Does your data science team want to accelerate insights and bring advanced ML/AI capabilities to your mainframe data with Amazon Redshift? Sure they do—and Treehouse Software enables that…

by Joseph Brady, Director of Business Development at Treehouse Software, Inc. and Dan Vimont, Director of Innovation at Treehouse Software, Inc.

We are beginning to see a pleasant and welcomed trend with Treehouse customers who are looking to modernize their valuable mainframe legacy data on the Cloud—they are including their data science teams in the important planning phase of architecting new Cloud environments and targets. This is especially vital for customers who want to incorporate advanced analytics and ML/AI in their strategic data usage plans on the Cloud. Who can contribute better understandings of ultimate data usage than your resident data scientists?

____0_Amazon_Redshift

We have heard from many of these data scientists that a primary item on their “wish lists” is for a fully managed, AI powered, massively parallel processing (MPP) architecture to extract maximum value and insights. They specifically mention Amazon Redshift as the Cloud data warehouse (which is much more than a data warehouse) of choice for driving digitization across the enterprise, as well as help personalizing customer experiences. Redshift uses SQL to analyze structured and semi-structured data across data warehouses, operational databases, and data lakes, using AWS-designed hardware and ML to deliver the highest performance at any scale. To this desire/question, we can answer with a resounding, “Yes, Treehouse Software has got you covered with Redshift connectivity!”.

The Treehouse Software solution…

Enterprise customers have come to Treehouse Software, because we bring not only proven mainframe data replication tools, but deep subject matter expertise in mainframe technologies, as well as the know-how to target relevant AWS offerings, such as Redshift, S3 (including S3 Express One Zone – see our recent blog on S3 Express One Zone), etc.

The Rocket Data Replicate and Sync (RDRS) solution allows customers’ legacy mainframe environment to operate normally while replicating data on AWS. The technology focuses on changed data capture (CDC) when transferring information between mainframe data sources and Cloud-based databases and applications. Through an innovative set of technologies, changes occurring in any mainframe datastore are tracked and captured, and ultimately published to Redshift.

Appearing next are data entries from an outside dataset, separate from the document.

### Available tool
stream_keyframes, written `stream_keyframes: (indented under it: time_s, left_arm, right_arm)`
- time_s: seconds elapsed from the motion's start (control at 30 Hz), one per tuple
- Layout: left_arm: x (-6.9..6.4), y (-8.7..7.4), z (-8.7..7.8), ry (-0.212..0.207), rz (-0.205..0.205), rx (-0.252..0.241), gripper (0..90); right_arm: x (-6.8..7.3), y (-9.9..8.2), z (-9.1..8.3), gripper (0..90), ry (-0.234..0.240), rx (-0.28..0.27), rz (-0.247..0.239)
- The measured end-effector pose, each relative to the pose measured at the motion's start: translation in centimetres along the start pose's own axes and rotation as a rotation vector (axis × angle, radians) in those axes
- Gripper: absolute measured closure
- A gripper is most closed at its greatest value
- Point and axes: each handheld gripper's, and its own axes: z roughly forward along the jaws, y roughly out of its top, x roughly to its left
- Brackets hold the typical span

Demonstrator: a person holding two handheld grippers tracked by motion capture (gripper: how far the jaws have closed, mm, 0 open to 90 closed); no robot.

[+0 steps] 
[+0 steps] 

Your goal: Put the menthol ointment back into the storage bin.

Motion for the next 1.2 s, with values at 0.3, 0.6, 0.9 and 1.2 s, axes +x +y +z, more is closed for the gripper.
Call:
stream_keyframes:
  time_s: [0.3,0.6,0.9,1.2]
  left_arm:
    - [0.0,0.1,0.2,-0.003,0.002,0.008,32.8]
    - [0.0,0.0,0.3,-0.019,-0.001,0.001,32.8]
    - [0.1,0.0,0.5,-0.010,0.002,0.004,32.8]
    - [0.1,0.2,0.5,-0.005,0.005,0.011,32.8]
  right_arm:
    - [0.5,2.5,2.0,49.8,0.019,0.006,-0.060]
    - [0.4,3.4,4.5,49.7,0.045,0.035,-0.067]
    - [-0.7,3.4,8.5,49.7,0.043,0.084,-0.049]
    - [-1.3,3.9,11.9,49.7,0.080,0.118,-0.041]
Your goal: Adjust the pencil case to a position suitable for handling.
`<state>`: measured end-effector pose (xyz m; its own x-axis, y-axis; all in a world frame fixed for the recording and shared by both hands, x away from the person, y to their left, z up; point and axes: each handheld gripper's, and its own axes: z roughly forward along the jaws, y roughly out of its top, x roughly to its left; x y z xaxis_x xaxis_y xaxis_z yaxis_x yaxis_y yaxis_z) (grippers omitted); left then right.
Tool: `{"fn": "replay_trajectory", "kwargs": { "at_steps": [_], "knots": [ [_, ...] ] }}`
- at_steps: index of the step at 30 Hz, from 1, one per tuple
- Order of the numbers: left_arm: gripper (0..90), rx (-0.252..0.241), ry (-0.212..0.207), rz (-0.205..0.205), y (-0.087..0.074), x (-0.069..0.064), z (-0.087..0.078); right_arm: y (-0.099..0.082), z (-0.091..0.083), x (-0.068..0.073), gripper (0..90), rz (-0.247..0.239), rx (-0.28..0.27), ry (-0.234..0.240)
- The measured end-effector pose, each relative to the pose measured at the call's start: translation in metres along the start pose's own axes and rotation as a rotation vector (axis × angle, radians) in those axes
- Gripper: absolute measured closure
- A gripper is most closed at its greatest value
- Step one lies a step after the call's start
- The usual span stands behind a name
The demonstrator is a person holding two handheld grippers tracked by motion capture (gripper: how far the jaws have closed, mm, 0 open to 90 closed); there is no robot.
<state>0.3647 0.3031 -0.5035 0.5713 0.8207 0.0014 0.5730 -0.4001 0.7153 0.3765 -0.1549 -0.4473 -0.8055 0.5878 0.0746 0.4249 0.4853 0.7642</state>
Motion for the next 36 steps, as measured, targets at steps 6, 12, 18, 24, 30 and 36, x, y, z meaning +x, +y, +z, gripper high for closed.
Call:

____0_Mainframe_To_RedshiftHow does it work?

  1. We start at the source – the mainframe – where an agent (with a very small footprint) extracts data (in the context of either bulk-load or CDC processing).
  2. The raw data is securely passed from the mainframe to RDRS, which speedily transforms mainframe-formatted data into Unicode/JSON and publishes the results to a Kafka topic.
  3. Our efficient, autoscaling microservices take it from there. Treehouse Dataflow Toolkit functions consume the data from Kafka and land it in S3 buckets, where Treehouse’s proprietary crawler technology is used to automatically prepare landing tables, views, and additional infrastructure in Redshift.  Thenthe mainframe data is loaded into Redshift (all the while adhering to AWS’ recommended “best practices” for massive data loading, thus assuring shortest and surest loads).  The inherent reliability and scalability of the entire pipeline infrastructure assure near-real-time synchronization between mainframe sources and Redshift target tables.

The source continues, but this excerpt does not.